===== Provided data

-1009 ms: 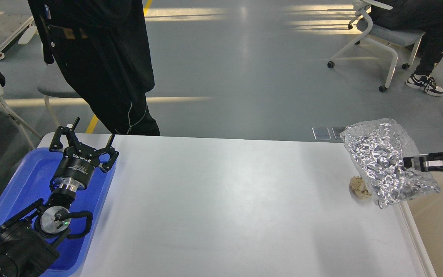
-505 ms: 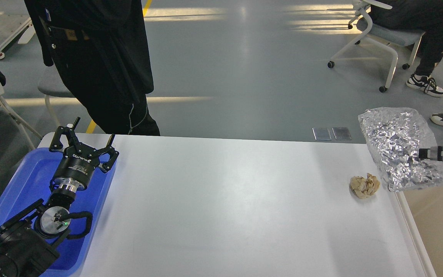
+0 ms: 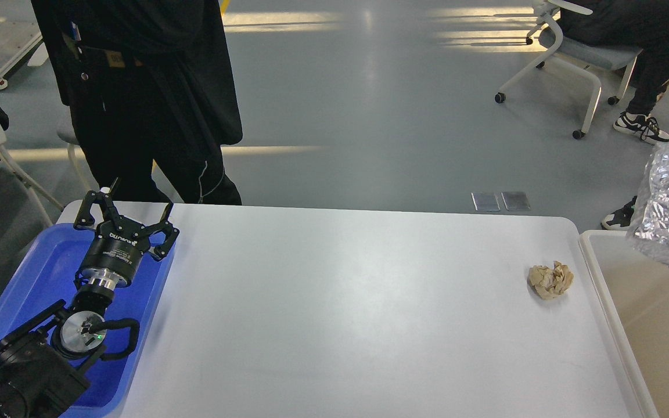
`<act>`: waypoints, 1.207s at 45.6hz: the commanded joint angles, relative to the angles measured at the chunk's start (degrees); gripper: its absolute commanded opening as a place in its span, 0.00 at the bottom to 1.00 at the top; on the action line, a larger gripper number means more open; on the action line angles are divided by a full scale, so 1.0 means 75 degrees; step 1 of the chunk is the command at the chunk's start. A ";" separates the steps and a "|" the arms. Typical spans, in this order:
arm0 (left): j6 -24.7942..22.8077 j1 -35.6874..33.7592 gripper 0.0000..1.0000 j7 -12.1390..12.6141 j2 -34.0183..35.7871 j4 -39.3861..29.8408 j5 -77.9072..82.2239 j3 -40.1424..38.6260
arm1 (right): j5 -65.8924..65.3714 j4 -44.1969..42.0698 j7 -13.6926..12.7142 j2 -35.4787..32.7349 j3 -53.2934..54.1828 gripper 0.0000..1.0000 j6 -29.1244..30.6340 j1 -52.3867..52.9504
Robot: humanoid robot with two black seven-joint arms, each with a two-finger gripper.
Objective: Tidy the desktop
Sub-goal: 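Lift the foil bag with the right gripper and carry it toward the white bin, then release the foil bag into the white bin with the right gripper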
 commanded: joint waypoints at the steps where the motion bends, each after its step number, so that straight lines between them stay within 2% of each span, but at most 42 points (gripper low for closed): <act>1: -0.0002 0.0001 1.00 0.0000 -0.0001 0.0000 0.0000 0.0000 | 0.2175 -0.0603 0.0022 0.0178 0.0000 0.00 -0.0804 -0.0876; 16: -0.0002 0.0001 1.00 0.0000 -0.0001 0.0000 0.0000 0.0000 | 0.4859 -0.2524 0.0045 0.1689 0.0129 0.00 -0.1156 -0.2142; 23: -0.0002 0.0001 1.00 0.0000 -0.0001 0.0000 0.0000 0.0000 | 0.5493 -0.3625 0.0033 0.2626 0.0223 0.00 -0.1156 -0.2798; 36: -0.0002 0.0001 1.00 0.0000 -0.0001 0.0000 0.0000 0.0000 | 0.5634 -0.6250 0.0022 0.4420 0.0914 0.00 -0.1015 -0.3760; 51: -0.0002 0.0001 1.00 0.0000 -0.0001 0.0000 0.0000 0.0000 | 0.5622 -0.9156 -0.0084 0.6481 0.0926 0.00 -0.0945 -0.3901; 55: -0.0002 0.0001 1.00 0.0000 -0.0001 0.0000 -0.0011 0.0000 | 0.5634 -0.9416 -0.0084 0.6775 0.0926 0.00 -0.0945 -0.3936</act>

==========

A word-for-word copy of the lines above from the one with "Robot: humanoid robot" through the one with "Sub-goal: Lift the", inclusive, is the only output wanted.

Robot: humanoid robot with two black seven-joint arms, each with a two-finger gripper.
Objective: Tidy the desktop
Sub-goal: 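Lift the foil bag with the right gripper and carry it toward the white bin, then release the foil bag into the white bin with the right gripper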

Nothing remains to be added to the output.